A medida que estipula o prazo entrou em vigor por
meio de três portarias interministeriais publicadas no Diário
Oficial da União do dia 26 de dezembro de 2007.
Segundo o
presidente do Comitê Gestor
de Indicadores de Níveis de Eficiência Energética
do Ministério de Minas e Energia, Paulo Leonelli, o
objetivo é banir do mercado os equipamentos menos eficientes energeticamente.

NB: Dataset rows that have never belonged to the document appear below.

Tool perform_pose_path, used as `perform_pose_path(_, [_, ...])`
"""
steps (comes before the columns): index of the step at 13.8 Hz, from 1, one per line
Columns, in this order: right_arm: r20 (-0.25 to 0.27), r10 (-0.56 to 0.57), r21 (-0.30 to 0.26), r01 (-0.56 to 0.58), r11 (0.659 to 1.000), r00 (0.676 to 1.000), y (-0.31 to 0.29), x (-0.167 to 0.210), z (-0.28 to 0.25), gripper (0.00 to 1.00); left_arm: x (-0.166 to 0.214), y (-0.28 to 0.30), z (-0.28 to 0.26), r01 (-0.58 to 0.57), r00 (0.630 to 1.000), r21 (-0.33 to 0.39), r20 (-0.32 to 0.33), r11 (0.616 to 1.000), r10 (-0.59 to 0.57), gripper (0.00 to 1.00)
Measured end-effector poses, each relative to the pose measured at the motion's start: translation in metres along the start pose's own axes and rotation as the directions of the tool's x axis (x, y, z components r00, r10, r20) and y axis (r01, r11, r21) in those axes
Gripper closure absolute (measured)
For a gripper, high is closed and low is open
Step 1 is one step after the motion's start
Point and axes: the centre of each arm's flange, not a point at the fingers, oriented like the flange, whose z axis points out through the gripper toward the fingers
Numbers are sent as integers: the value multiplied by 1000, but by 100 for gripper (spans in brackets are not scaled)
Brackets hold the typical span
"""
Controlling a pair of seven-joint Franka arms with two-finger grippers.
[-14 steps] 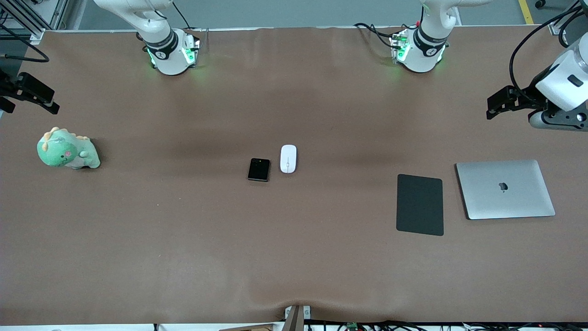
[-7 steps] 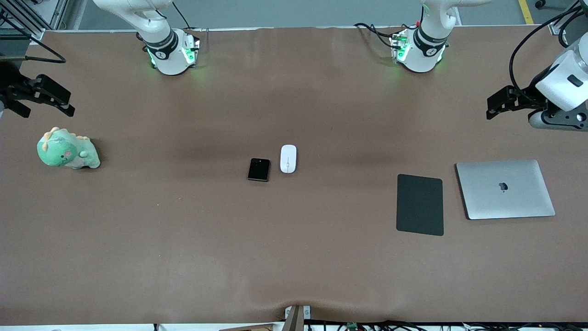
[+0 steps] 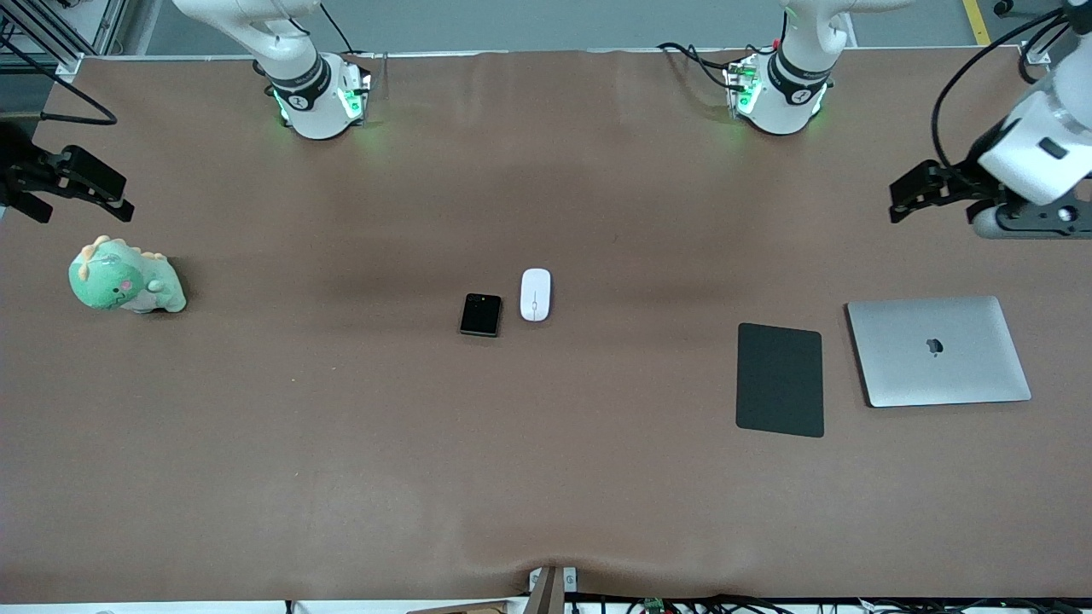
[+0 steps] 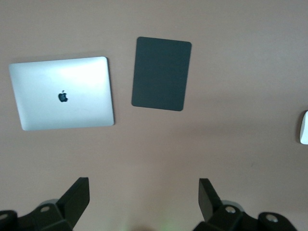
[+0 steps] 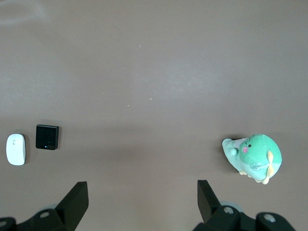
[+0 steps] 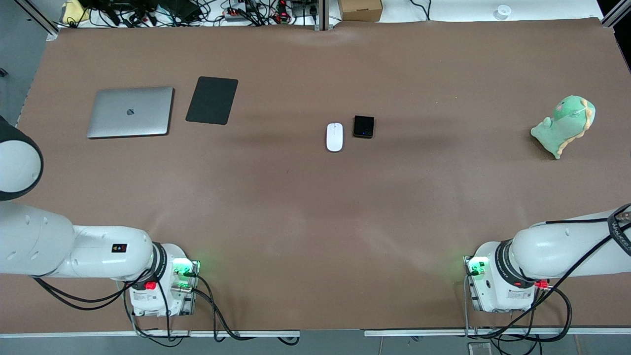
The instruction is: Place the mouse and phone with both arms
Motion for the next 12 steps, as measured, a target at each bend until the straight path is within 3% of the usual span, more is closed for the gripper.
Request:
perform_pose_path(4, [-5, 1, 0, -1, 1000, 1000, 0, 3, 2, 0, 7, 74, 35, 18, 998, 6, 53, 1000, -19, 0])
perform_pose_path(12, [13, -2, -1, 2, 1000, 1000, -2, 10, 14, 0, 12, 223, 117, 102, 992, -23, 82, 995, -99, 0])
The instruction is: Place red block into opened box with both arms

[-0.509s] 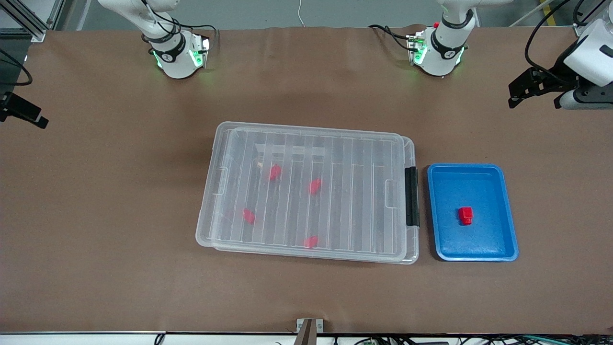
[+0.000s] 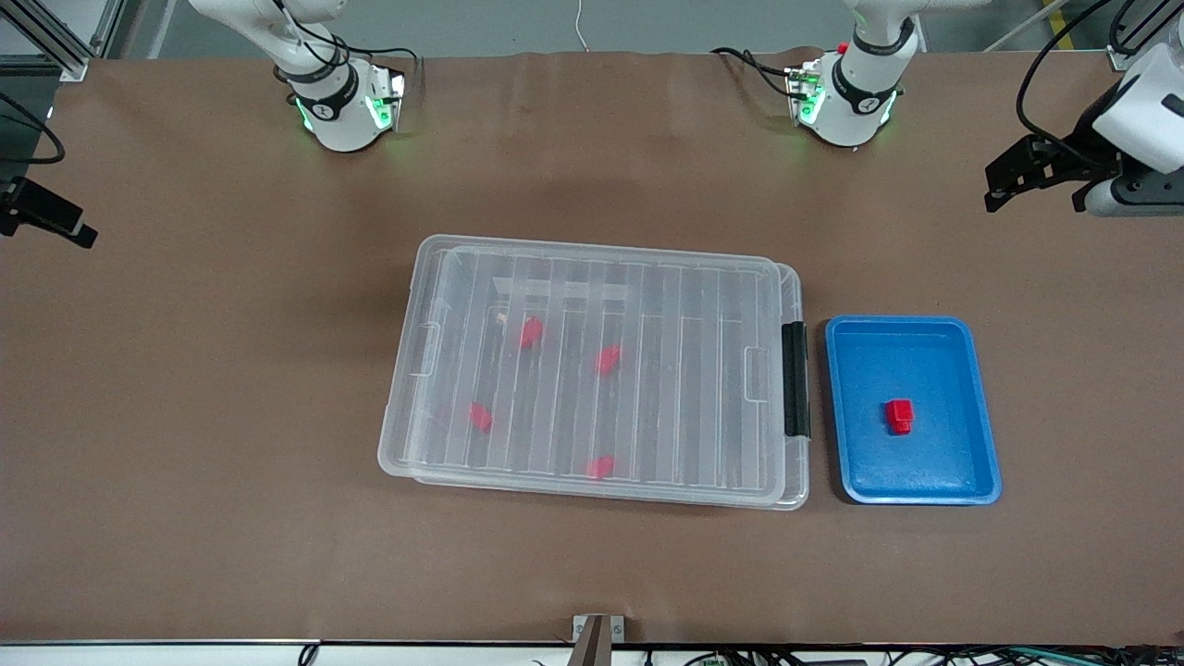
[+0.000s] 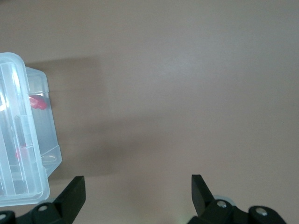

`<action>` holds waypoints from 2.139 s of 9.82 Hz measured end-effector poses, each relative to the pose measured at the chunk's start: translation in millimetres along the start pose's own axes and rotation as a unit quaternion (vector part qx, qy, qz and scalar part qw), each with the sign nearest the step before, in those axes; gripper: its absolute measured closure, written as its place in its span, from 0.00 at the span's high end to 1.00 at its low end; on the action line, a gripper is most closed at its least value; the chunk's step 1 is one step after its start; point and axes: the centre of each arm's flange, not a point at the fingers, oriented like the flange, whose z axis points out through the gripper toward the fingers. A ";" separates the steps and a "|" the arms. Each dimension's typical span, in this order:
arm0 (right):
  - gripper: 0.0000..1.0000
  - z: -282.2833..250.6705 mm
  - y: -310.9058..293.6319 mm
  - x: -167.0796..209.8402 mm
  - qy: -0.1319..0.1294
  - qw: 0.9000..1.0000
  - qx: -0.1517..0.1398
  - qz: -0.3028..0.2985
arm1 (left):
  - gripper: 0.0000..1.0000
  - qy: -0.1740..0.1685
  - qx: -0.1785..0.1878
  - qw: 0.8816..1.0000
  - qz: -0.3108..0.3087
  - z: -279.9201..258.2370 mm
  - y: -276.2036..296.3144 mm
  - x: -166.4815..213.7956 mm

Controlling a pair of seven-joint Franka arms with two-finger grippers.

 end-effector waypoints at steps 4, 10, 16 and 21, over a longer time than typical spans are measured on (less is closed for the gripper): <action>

Assim, aparelhos que não apresentam os índices mínimos
de eficiência só poderão
ser fabricados ou importados pelo Brasil até o final de março.
O
prazo para a comercialização desses equipamentos varia:
até setembro para refrigeradores, congeladores, e
condicionadores de ar e até dezembro para fogões e
fornos.
De acordo com Leonelli, a ação consolida um processo iniciado na década
de 80 com a etiquetagem dos eletrodomésticos e,
depois, com o selo do Programa Nacional de
Conservação de Energia Elétrica (Procel) e do
Programa Nacional de Racionalização do Uso dos
Derivados do Petróleo e do Gás Natural (Conpet), concedido a
equipamentos que apresentam os melhores índices de eficiência
energética dentro da sua categoria.
"Essas
portarias fecham um ciclo que se inicia com a adesão
voluntária dos fabricantes, passa pela premiação,
através dos selos Procel e Conpet, àqueles produtos mais
eficientes e finaliza com a exclusão do mercado daqueles
produtos menos eficientes”.
Ele usa a geladeira para exemplificar o avanço da
indústria de equipamentos eletrodomésticos nas últimas
décadas.
“Quando foi iniciado o programa de
etiquetagem, na década de 80, as geladeiras tinham faixas de
consumo altíssimas, da ordem de 70 quilowatts-hora por mês . Hoje, encontra-se no mercado geladeiras mais eficientes, na faixa de 20 a 25 quilowatts-hora por mês”.
O professor de engenharia elétrica da Universidade de Brasília
(UnB) Ivan Camargo diz que as portarias interministeriais vêm em uma
hora importante, já que nos próximos dois anos o Brasil
deve chegar perto do limite entre a demanda e a oferta de
energia.
Entretanto, ele ressalta que não basta o equipamento
ser eficiente. É necessário o consumidor ter uma
postura de economia e conservação da energia.
"Comprar
um equipamento eficiente é o primeiro passo. Um passo
fundamental é usar esse equipamento com correção.
O consumidor tem que sentir que, ao atuar corretamente, vai
fazer um bem para o Brasil, para o meio ambiente e para o bolso dele,
gastando menos na conta de energia no final do mês”.